──────── INFORMATION PROVIDED

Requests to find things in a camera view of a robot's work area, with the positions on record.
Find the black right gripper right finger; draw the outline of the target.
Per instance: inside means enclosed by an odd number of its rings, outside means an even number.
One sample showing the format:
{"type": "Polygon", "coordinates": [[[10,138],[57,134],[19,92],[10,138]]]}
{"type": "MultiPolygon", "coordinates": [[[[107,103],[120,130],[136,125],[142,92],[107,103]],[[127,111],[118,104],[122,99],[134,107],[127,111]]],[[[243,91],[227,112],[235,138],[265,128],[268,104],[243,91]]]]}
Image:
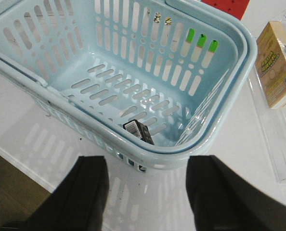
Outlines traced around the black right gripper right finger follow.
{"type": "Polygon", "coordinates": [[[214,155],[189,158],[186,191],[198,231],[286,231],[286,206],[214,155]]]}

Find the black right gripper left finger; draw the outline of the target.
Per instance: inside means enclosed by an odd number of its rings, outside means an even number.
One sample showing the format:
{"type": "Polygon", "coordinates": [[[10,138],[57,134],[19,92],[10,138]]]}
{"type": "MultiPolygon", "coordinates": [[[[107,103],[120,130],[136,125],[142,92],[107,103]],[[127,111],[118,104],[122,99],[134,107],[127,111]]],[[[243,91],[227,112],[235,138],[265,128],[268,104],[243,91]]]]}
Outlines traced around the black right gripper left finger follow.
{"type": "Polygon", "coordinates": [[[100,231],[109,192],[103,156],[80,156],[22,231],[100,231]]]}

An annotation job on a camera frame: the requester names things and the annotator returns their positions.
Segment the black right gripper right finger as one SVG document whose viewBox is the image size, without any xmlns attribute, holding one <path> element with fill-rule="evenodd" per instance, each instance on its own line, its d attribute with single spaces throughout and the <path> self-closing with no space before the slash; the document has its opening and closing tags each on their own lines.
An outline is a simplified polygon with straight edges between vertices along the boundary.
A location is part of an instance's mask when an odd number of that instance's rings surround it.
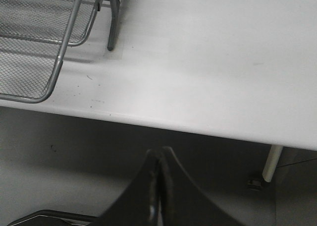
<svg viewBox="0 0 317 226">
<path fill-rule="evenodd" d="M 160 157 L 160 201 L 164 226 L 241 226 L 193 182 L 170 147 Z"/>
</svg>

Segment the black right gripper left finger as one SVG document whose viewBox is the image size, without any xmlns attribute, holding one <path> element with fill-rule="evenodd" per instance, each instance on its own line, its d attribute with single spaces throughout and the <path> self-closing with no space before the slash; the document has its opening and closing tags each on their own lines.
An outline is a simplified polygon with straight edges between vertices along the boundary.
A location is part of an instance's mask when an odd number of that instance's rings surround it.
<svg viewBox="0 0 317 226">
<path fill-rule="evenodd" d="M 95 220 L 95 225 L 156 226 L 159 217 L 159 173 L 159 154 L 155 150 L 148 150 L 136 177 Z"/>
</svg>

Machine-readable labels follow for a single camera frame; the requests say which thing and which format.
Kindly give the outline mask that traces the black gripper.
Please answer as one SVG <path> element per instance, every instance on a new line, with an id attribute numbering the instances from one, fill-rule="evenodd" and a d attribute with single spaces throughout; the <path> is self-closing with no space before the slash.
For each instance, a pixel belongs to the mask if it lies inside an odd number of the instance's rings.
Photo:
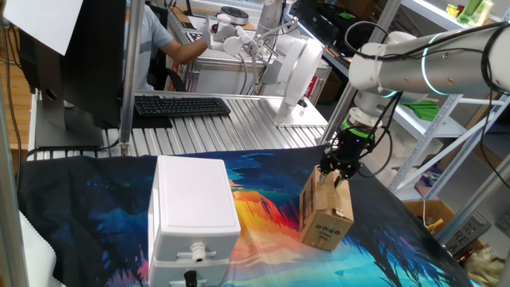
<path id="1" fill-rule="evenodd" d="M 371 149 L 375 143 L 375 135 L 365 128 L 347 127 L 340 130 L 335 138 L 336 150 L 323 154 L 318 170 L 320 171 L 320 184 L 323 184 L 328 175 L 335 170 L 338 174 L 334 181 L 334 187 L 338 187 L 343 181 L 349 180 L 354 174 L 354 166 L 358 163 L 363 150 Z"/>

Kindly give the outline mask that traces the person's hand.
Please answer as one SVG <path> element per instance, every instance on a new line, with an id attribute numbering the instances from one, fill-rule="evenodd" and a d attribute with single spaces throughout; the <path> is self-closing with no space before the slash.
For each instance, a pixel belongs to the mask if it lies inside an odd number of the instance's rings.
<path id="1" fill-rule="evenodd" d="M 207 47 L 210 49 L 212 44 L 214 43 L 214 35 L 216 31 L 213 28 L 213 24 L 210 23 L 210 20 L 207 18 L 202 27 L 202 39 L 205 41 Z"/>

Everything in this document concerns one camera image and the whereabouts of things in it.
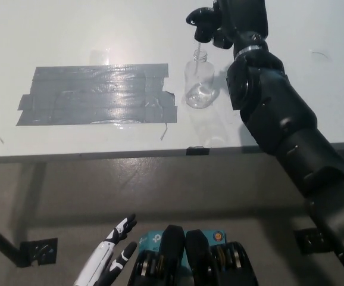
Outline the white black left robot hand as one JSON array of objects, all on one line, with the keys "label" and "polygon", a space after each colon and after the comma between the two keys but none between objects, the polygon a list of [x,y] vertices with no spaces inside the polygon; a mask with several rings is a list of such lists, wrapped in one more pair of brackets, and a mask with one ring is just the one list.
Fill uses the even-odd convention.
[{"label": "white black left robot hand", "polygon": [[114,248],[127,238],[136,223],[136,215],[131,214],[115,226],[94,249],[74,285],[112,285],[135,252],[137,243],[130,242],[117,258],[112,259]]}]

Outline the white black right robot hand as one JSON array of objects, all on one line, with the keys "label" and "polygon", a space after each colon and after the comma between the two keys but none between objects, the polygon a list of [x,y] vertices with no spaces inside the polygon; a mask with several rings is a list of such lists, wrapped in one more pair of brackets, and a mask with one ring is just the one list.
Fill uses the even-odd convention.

────────────────
──────── INFORMATION PROVIDED

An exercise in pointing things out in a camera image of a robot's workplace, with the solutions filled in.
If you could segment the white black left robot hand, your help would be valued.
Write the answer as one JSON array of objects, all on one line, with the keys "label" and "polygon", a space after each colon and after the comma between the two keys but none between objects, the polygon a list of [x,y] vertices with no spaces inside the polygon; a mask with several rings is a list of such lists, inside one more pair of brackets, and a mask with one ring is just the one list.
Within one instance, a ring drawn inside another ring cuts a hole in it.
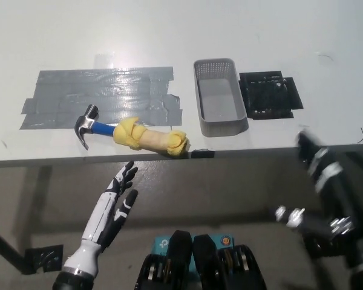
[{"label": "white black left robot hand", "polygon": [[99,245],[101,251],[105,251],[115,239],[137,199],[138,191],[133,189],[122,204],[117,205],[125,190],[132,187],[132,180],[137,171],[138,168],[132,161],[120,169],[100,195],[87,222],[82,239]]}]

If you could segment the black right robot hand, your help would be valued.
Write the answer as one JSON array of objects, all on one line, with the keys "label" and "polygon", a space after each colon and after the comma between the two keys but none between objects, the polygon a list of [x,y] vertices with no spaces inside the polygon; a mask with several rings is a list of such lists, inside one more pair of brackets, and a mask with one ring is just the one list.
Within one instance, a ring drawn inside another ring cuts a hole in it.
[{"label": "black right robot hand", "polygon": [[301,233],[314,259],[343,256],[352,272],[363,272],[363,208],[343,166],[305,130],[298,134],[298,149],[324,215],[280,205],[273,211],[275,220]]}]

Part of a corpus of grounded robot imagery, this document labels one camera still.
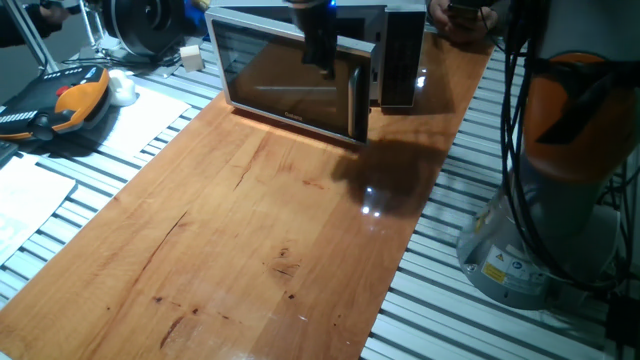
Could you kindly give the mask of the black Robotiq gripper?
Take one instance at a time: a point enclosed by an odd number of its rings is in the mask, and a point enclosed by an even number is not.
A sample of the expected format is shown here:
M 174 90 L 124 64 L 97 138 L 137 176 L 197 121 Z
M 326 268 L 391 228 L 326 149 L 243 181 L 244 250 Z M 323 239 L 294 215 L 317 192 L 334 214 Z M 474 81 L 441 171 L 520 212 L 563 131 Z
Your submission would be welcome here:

────────────────
──────── INFORMATION PROVIDED

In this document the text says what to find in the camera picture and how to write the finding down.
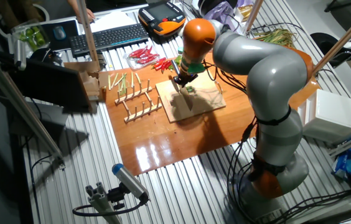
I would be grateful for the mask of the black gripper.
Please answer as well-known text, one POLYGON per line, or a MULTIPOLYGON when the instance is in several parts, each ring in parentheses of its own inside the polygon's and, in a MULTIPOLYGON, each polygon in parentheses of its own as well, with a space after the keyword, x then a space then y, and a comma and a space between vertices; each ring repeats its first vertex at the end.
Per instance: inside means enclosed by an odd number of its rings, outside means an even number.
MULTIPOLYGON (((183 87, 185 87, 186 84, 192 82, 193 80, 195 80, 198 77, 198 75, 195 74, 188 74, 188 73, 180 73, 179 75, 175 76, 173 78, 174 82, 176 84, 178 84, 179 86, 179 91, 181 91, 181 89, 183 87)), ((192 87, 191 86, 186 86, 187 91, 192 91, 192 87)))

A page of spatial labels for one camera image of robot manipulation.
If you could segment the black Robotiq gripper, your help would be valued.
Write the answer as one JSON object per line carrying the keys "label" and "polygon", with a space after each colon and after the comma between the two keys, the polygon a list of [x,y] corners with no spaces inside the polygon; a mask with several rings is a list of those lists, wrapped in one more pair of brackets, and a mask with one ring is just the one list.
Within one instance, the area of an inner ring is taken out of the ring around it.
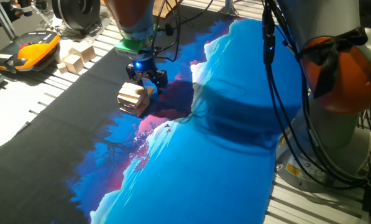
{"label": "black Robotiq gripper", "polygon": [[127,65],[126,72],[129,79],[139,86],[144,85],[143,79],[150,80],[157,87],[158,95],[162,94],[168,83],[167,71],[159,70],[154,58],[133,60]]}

────────────────

> YOUR TASK:
Retype the portion of the data above that starts on the line with "Kindly give the outline mask that traces the person's" and finishes on the line with "Everything in this", including both of those lines.

> SOLVED EXERCISE:
Kindly give the outline mask that traces the person's hand.
Please answer as one SVG <path> element per instance, every instance on a new line, with an id attribute numbering the instances from one, fill-rule="evenodd" and a d attribute with single spaces throughout; the <path> is self-closing with no space before the slash.
For each instance, a pixel belongs to the mask if it lies inside an odd number of the instance's rings.
<path id="1" fill-rule="evenodd" d="M 207 47 L 210 49 L 212 44 L 214 43 L 214 35 L 216 31 L 213 28 L 213 24 L 210 23 L 210 20 L 207 18 L 202 27 L 202 39 L 205 41 Z"/>

Everything in this document concerns one camera image and the whereabouts of things in it.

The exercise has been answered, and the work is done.